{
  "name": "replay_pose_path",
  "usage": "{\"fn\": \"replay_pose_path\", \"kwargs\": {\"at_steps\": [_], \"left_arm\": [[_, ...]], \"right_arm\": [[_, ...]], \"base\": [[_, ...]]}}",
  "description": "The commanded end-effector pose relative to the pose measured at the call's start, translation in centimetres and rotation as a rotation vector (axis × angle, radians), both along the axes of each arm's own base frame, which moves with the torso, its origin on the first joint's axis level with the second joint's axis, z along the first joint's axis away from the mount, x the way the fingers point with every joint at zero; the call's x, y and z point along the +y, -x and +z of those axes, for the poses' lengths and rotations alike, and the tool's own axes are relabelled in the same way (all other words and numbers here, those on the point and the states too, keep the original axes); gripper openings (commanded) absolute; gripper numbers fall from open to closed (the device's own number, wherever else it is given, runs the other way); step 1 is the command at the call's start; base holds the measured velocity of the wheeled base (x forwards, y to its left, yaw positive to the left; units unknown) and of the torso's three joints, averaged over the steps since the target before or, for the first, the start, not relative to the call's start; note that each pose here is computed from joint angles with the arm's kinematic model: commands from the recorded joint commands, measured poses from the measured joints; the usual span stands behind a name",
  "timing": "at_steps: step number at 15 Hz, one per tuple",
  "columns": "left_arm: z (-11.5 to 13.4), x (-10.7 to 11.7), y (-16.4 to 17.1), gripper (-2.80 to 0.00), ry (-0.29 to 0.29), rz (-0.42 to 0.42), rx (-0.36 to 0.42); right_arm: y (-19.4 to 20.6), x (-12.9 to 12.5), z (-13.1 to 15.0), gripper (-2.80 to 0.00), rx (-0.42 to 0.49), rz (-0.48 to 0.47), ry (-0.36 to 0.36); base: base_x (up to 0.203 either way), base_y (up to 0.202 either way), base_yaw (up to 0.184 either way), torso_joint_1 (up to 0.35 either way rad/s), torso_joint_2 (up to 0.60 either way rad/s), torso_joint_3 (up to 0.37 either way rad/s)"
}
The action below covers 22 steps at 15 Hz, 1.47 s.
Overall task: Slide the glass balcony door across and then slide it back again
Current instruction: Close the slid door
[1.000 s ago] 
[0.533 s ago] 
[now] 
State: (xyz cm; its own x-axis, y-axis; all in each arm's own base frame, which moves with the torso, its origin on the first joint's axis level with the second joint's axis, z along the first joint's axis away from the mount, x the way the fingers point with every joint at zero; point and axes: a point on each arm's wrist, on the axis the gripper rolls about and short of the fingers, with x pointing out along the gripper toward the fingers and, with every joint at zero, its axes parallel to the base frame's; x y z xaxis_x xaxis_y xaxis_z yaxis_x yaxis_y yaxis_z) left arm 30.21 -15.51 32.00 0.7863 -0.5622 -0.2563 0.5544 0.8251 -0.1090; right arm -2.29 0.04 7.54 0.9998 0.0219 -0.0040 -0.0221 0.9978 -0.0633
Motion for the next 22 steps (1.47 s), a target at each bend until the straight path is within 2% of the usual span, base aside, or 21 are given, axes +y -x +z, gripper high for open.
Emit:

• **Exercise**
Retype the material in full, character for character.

• **Exercise solution**
{
  "name": "replay_pose_path",
  "usage": "{\"fn\": \"replay_pose_path\", \"kwargs\": {\"at_steps\": [_], \"left_arm\": [[_, ...]], \"right_arm\": [[_, ...]], \"base\": [[_, ...]]}}",
  "description": "The commanded end-effector pose relative to the pose measured at the call's start, translation in centimetres and rotation as a rotation vector (axis × angle, radians), both along the axes of each arm's own base frame, which moves with the torso, its origin on the first joint's axis level with the second joint's axis, z along the first joint's axis away from the mount, x the way the fingers point with every joint at zero; the call's x, y and z point along the +y, -x and +z of those axes, for the poses' lengths and rotations alike, and the tool's own axes are relabelled in the same way (all other words and numbers here, those on the point and the states too, keep the original axes); gripper openings (commanded) absolute; gripper numbers fall from open to closed (the device's own number, wherever else it is given, runs the other way); step 1 is the command at the call's start; base holds the measured velocity of the wheeled base (x forwards, y to its left, yaw positive to the left; units unknown) and of the torso's three joints, averaged over the steps since the target before or, for the first, the start, not relative to the call's start; note that each pose here is computed from joint angles with the arm's kinematic model: commands from the recorded joint commands, measured poses from the measured joints; the usual span stands behind a name",
  "timing": "at_steps: step number at 15 Hz, one per tuple",
  "columns": "left_arm: z (-11.5 to 13.4), x (-10.7 to 11.7), y (-16.4 to 17.1), gripper (-2.80 to 0.00), ry (-0.29 to 0.29), rz (-0.42 to 0.42), rx (-0.36 to 0.42); right_arm: y (-19.4 to 20.6), x (-12.9 to 12.5), z (-13.1 to 15.0), gripper (-2.80 to 0.00), rx (-0.42 to 0.49), rz (-0.48 to 0.47), ry (-0.36 to 0.36); base: base_x (up to 0.203 either way), base_y (up to 0.202 either way), base_yaw (up to 0.184 either way), torso_joint_1 (up to 0.35 either way rad/s), torso_joint_2 (up to 0.60 either way rad/s), torso_joint_3 (up to 0.37 either way rad/s)"
}
The action below covers 22 steps at 15 Hz, 1.47 s.
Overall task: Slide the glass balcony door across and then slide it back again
Current instruction: Close the slid door
[1.000 s ago] 
[0.533 s ago] 
[now] 
State: (xyz cm; its own x-axis, y-axis; all in each arm's own base frame, which moves with the torso, its origin on the first joint's axis level with the second joint's axis, z along the first joint's axis away from the mount, x the way the fingers point with every joint at zero; point and axes: a point on each arm's wrist, on the axis the gripper rolls about and short of the fingers, with x pointing out along the gripper toward the fingers and, with every joint at zero, its axes parallel to the base frame's; x y z xaxis_x xaxis_y xaxis_z yaxis_x yaxis_y yaxis_z) left arm 30.21 -15.51 32.00 0.7863 -0.5622 -0.2563 0.5544 0.8251 -0.1090; right arm -2.29 0.04 7.54 0.9998 0.0219 -0.0040 -0.0221 0.9978 -0.0633
Motion for the next 22 steps (1.47 s), a target at each bend until the straight path is within 2% of the usual span, base aside, or 21 are given, axes +y -x +z, gripper high for open.
Emit:

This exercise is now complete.